What is the most powerful single computer you can get today, measured in sheer numbers of double precision floating point operations per second (flops)? Possibly, the answer is a rack server (such as the HP half-width 4U in the picture below) with no less than eight(!) Nvidia Tesla M2090 cards installed. Each card offers a theoretical max of 665 Gflops of double precision computing power – a total of 5.3 Tflops (not counting any CPUs). Now, go to the Top500 and find the list from 10 years ago … November 2001. Just one of these servers would bring you a safe 3rd place on the list – very impressive for just one single machine.

One might argue that a 4U rack unit is not a very practical computer – so what’s the max you can cram into a standard-sized ATX chassis these days? Well, take four of these GPUs (and a good power supply), and you’re up to about 2.7 Tflops, theoretical peak. Ten years ago, that would bring you well into the top 10 worldwide with a box that you could put under your desk!

The Japanese “K Computer” is currently the fastest cluster out there and recently broke the 10 Pflops barrier (10¹⁶ flops)! Now, the question is: when can I expect to have that kind of performance in a desktop PC, and how about my huge millisecond protein molecular dynamics simulation?
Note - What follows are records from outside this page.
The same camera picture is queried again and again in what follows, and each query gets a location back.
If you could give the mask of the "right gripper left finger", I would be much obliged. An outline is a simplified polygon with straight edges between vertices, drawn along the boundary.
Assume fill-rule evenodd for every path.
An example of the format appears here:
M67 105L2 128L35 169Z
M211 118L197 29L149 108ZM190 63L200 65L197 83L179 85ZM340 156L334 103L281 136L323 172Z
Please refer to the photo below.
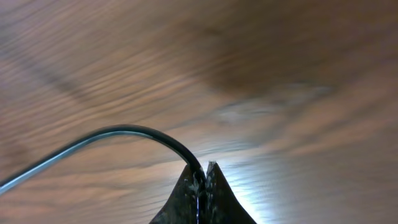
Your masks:
M186 165L165 205L150 224L197 224L199 183Z

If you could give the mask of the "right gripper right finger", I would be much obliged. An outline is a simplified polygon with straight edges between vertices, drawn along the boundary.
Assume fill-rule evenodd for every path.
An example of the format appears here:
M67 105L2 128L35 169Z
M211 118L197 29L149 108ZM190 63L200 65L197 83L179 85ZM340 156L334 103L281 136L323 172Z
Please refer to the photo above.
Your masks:
M206 221L209 224L256 224L238 202L226 177L215 161L206 173Z

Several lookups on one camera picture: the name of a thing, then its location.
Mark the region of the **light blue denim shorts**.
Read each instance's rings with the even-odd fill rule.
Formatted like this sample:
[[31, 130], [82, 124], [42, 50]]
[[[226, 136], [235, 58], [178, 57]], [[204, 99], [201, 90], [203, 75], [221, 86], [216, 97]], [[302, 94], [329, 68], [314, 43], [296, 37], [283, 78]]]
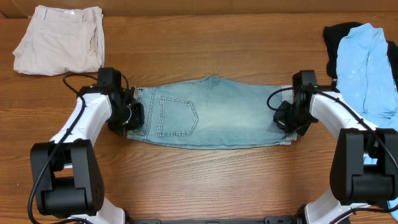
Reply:
[[214, 76], [142, 87], [137, 97], [144, 107], [144, 124], [127, 136], [187, 149], [289, 145], [297, 135], [277, 126], [273, 109], [292, 100], [292, 94], [279, 90]]

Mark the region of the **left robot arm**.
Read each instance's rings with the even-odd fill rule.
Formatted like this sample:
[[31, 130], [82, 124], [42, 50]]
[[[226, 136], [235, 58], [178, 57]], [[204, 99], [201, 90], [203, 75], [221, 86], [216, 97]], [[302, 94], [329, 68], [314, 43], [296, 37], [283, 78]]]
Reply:
[[108, 67], [98, 70], [96, 84], [76, 91], [76, 106], [64, 127], [48, 142], [30, 150], [32, 187], [27, 214], [33, 208], [59, 223], [131, 223], [127, 211], [104, 195], [104, 182], [94, 152], [103, 125], [124, 136], [144, 124], [144, 107], [127, 78]]

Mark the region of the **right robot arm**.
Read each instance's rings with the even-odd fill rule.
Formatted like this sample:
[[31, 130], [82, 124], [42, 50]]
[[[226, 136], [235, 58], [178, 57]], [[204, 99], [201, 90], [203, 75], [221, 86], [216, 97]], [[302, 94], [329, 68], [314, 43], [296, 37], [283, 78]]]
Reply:
[[265, 223], [349, 223], [356, 212], [391, 213], [381, 204], [397, 198], [397, 131], [366, 121], [333, 86], [320, 86], [313, 70], [301, 70], [273, 120], [285, 133], [303, 136], [321, 122], [336, 138], [330, 189], [293, 216], [267, 217]]

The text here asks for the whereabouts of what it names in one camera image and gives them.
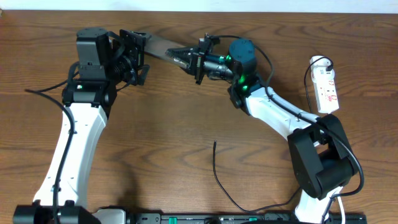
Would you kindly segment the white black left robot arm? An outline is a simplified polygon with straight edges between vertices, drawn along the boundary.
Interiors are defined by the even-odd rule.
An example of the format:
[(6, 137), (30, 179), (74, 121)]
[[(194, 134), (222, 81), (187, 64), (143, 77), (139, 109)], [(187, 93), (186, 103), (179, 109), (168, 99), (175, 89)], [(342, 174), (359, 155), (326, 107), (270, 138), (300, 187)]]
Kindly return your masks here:
[(18, 205), (13, 223), (134, 223), (121, 207), (91, 213), (88, 181), (96, 145), (109, 119), (119, 83), (143, 85), (149, 66), (144, 48), (150, 35), (92, 27), (76, 34), (78, 61), (64, 81), (62, 101), (54, 103), (63, 121), (45, 179), (31, 205)]

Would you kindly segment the gold Galaxy smartphone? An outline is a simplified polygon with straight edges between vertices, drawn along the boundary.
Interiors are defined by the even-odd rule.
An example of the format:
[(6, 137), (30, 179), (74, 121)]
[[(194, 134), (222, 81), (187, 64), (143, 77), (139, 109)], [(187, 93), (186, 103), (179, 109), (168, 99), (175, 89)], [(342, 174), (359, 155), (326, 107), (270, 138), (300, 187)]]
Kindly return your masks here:
[(182, 44), (165, 39), (158, 35), (146, 32), (134, 32), (134, 31), (132, 33), (137, 34), (139, 37), (146, 38), (144, 44), (144, 52), (147, 55), (165, 60), (167, 62), (169, 62), (169, 58), (172, 58), (165, 54), (167, 49), (185, 47)]

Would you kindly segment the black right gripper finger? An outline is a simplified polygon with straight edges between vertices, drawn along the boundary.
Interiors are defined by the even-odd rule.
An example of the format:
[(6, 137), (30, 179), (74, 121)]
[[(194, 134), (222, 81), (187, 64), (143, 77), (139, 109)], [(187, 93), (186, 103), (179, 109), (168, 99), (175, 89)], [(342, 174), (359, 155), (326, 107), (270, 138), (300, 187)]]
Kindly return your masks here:
[(185, 73), (189, 75), (194, 75), (195, 72), (192, 69), (192, 63), (191, 61), (183, 61), (180, 60), (179, 58), (169, 58), (169, 62), (179, 66)]
[(198, 50), (198, 47), (170, 48), (166, 50), (165, 54), (172, 58), (189, 58)]

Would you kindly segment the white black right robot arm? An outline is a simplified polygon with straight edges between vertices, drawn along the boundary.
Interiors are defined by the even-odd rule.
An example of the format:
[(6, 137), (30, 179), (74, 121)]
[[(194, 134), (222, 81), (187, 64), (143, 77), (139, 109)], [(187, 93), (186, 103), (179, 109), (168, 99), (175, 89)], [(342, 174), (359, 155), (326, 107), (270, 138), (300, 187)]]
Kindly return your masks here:
[(236, 108), (268, 124), (289, 145), (294, 176), (301, 191), (294, 215), (302, 223), (325, 223), (335, 200), (359, 193), (363, 169), (354, 155), (340, 120), (319, 117), (281, 98), (257, 70), (252, 41), (235, 36), (226, 55), (213, 53), (221, 36), (206, 35), (193, 47), (167, 47), (165, 55), (180, 64), (200, 84), (204, 77), (230, 83)]

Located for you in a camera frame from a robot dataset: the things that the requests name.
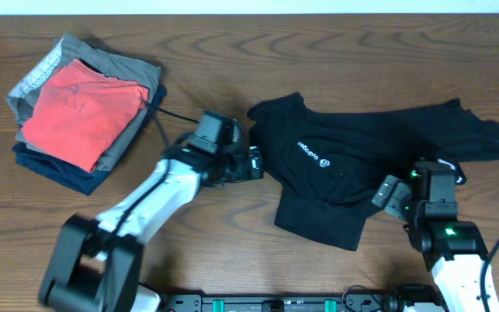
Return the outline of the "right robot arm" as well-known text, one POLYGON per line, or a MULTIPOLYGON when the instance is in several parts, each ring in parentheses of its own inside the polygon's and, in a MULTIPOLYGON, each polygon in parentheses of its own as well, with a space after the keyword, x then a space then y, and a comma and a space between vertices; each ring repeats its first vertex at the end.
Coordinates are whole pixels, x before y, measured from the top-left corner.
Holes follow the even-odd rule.
POLYGON ((434 285, 397 287, 383 311, 497 311, 489 252, 478 227, 460 221, 456 187, 464 182, 443 160, 419 161, 402 178, 385 177, 372 204, 404 222, 434 285))

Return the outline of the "black polo shirt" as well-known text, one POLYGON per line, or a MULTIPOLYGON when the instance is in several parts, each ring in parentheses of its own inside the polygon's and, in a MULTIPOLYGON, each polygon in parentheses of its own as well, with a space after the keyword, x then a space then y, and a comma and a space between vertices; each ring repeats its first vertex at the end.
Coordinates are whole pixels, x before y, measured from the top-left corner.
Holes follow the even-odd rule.
POLYGON ((291 94, 248 113, 252 145, 282 185, 275 225, 306 239, 355 251, 366 219, 379 211, 386 176, 409 173, 421 158, 499 160, 499 123, 480 120, 459 99, 404 110, 324 114, 291 94))

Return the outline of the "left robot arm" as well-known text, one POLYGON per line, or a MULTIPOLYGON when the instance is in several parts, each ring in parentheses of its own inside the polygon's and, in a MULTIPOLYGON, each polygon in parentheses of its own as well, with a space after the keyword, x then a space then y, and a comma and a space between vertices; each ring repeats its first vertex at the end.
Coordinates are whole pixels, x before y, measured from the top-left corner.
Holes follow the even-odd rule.
POLYGON ((161 297, 139 283, 146 244, 201 189, 263 176, 256 146, 208 154, 172 146, 152 174, 113 208, 62 226, 38 293, 54 311, 156 311, 161 297))
Speculating on the future is difficult, so I’m just going to “re-blog” this review paper I stumbled upon by Michele Vendruscolo and Christopher M. Dobson, “Protein Dynamics: Moore’s Law in Molecular Biology”, Current Biology, 21, R68–R70 (2011), which speculates on the future of MD simulations. According to the authors, MD computing power sees exponential growth, so hopefully, I can one day have a 10 Pflops (I’m willing to settle for less) box under my desk. Here are some of the bold predictions from the paper:

  • In 2010 we saw the first nanosecond scale MD simulation of the Ribosome
  • In 2030 we’ll be moving up to millisecond scale MD simulation of the Ribosome
  • In 2050 we’ll be doing all-atom dynamics of entire bacteria on a nanosecond scale

I can’t wait to get older and see an all-atom bacteria simulation!